The plan is that those payments will start to be wound back one week after the 80 per cent vaccination rate is achieved. The payments go from $750 a week to $450. The only problem is that very few people would presume that, at an 80 per cent figure, businesses just immediately open up again and re-employ at their old hours.
It's likely to be a bit messier than that. But putting such harsh conditions on ending the payments is designed to pressure the states to lift lockdowns as quickly as possible. More racing.
The process of suddenly re-opening international borders is also unlikely to be completely smooth. Getting planes and systems up and running will take time.
But the Prime Minister is relying on all these things happening smoothly enough so that people will feel like they are getting their lives back. It will all add to the impression that it is the Prime Minister once again running the country, not the premiers.
That would put him in a good place to go to an election, and it is hard to get past the impression that all this racing — all the decisions — are now being driven as a race towards polling day.
The risks for the government — but more importantly, the risks for the country — are that all that racing is going to leave us vulnerable on a number of fronts, notably the federal government's abysmal record at running almost anything through this pandemic.
It leaves people who have lost jobs through no fault of their own vulnerable to losing financial support. It leaves the health and hospital system vulnerable to surging cases.

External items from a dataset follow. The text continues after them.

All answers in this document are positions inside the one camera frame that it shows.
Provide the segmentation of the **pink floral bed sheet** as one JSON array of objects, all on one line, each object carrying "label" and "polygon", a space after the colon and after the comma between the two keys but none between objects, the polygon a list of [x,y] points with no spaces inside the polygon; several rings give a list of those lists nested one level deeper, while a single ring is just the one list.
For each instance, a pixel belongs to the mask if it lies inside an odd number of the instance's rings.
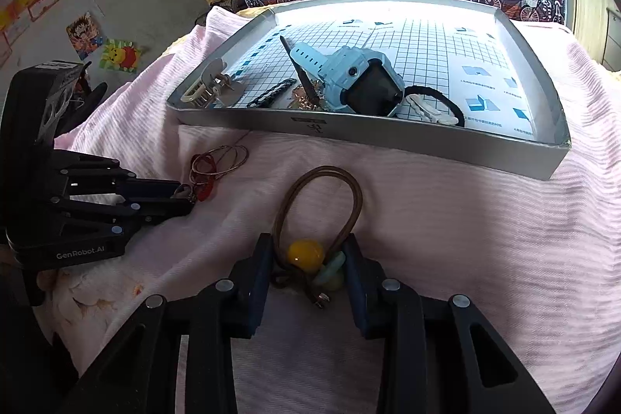
[{"label": "pink floral bed sheet", "polygon": [[148,295],[216,282],[269,231],[288,187],[320,165],[360,182],[364,254],[419,293],[467,295],[559,413],[583,411],[620,353],[620,83],[566,28],[521,27],[563,104],[572,147],[547,181],[300,135],[178,123],[166,99],[240,29],[212,10],[57,144],[184,180],[198,152],[240,143],[248,161],[184,218],[137,234],[122,257],[66,268],[36,316],[84,371]]}]

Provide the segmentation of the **yellow bear sticker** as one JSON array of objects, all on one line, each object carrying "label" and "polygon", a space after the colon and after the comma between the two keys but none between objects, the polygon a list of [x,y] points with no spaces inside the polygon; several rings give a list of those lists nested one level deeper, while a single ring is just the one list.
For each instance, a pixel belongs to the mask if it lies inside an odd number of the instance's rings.
[{"label": "yellow bear sticker", "polygon": [[143,48],[133,41],[107,39],[103,45],[99,67],[106,70],[137,73]]}]

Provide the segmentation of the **white hair clip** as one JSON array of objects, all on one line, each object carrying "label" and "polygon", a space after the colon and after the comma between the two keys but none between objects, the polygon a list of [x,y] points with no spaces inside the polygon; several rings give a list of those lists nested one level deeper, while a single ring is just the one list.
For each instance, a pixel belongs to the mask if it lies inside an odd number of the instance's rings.
[{"label": "white hair clip", "polygon": [[402,120],[426,121],[444,126],[457,126],[458,119],[451,113],[436,109],[428,104],[421,95],[407,95],[398,108],[396,117]]}]

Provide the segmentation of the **beige rectangular hair claw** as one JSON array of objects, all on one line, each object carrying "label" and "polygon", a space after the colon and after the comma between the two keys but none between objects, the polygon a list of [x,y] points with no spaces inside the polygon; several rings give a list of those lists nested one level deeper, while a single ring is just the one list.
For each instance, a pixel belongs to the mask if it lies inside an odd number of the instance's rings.
[{"label": "beige rectangular hair claw", "polygon": [[243,97],[246,84],[224,72],[226,63],[216,59],[202,67],[199,77],[181,95],[181,102],[197,108],[232,107]]}]

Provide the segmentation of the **beige wooden wardrobe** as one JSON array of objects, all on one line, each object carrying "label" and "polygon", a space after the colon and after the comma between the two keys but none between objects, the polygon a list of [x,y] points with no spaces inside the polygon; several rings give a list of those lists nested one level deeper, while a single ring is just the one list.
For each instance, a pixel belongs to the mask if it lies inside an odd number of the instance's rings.
[{"label": "beige wooden wardrobe", "polygon": [[569,0],[572,27],[587,53],[620,73],[620,7],[615,0]]}]

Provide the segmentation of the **light blue smart watch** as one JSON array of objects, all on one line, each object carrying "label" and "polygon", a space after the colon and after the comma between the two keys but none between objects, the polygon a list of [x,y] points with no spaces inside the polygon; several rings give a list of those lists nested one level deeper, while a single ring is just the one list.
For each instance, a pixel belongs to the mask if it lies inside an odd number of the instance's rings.
[{"label": "light blue smart watch", "polygon": [[388,118],[404,100],[404,81],[383,52],[343,46],[324,55],[297,43],[290,55],[305,73],[323,83],[324,104],[333,113]]}]

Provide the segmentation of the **black hair stick with charms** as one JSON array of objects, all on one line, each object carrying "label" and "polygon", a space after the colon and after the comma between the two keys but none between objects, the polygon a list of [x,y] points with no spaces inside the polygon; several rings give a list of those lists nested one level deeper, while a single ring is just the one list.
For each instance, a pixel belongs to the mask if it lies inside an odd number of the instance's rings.
[{"label": "black hair stick with charms", "polygon": [[309,79],[304,69],[293,60],[293,57],[290,55],[290,45],[283,36],[280,37],[280,42],[284,47],[287,57],[290,58],[291,64],[293,64],[300,82],[300,86],[296,87],[293,91],[293,101],[290,103],[290,108],[321,110],[321,100],[314,83]]}]

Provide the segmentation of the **dark luggage bag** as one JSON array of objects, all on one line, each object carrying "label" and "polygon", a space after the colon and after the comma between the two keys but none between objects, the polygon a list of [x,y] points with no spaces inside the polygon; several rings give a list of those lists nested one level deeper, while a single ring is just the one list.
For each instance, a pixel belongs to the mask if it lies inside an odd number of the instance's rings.
[{"label": "dark luggage bag", "polygon": [[221,7],[222,9],[228,10],[228,12],[241,12],[243,9],[247,9],[247,4],[245,0],[217,0],[214,3],[210,3],[205,12],[201,12],[201,14],[195,19],[195,25],[204,26],[206,23],[206,17],[210,13],[210,11],[214,7]]}]

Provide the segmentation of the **grey tray with grid paper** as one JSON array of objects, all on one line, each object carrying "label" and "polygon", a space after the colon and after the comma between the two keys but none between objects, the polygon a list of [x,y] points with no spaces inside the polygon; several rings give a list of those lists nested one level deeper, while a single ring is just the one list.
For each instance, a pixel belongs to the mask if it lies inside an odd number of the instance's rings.
[{"label": "grey tray with grid paper", "polygon": [[515,23],[457,0],[269,7],[167,105],[188,125],[314,135],[539,180],[572,145],[555,85]]}]

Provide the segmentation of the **cartoon poster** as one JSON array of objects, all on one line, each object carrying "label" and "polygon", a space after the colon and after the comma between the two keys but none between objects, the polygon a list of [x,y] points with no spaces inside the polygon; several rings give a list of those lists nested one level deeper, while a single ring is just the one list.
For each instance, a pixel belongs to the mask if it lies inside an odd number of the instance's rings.
[{"label": "cartoon poster", "polygon": [[103,45],[104,36],[101,28],[93,15],[86,12],[66,27],[71,46],[81,60],[85,60],[90,54]]}]

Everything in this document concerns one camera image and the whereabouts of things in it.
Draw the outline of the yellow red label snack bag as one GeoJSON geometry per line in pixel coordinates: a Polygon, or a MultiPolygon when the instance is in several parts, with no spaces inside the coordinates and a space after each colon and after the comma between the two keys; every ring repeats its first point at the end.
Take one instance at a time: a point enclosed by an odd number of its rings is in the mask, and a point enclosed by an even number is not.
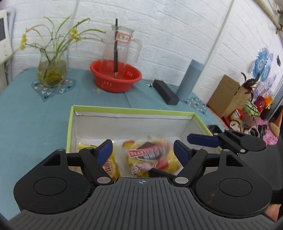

NSW remains critical to the government
Queensland Health Minister Yvette D'Ath revealed on Friday that: "Every single Health Minister from every state and territory has signed a letter to the Commonwealth Health Minister, Greg Hunt, and said, 'We need extra funding, we need 50-50 shared funding.'"
"We've had a funding guarantee under COVID until June 30," D'Ath said. "That has now stopped. That needs to be reinstated."
It will be difficult to be listened to when everyone is in such a hurry.
NSW remains critical to the federal government's political fortunes. So it is unfortunate that, as columnist Niki Savva reported a few weeks ago, the PM called NSW Treasurer and premier-apparent Dominic Perrottet a "f***wit" in a heated phone call about Perrottet's repeated calls for JobKeeper to be reinstated.
The Prime Minister is in such a hurry — and so busy dealing with COVID — that he doesn't even think he has time to go to the Glasgow climate change talks.
Morrison's message of hope resonates with swinging voters. Focus group discussions reveal vaccine hesitancy and fear of serious disease have fallen, and there is an overall optimism about the economy.
Voters remain sullen about the Prime Minister's management of the vaccine rollout and quarantine, but feel we have reached a stage where the country is looking to come out of the worst of things.
And in all of this, Labor is disappearing: its message that Scott Morrison only had two jobs to do is fast becoming irrelevant, and it has sidelined itself from the national security debate.
One politician has fallen this week. Another has a glimmer in his eye.
Laura Tingle is 7.30's chief political correspondent.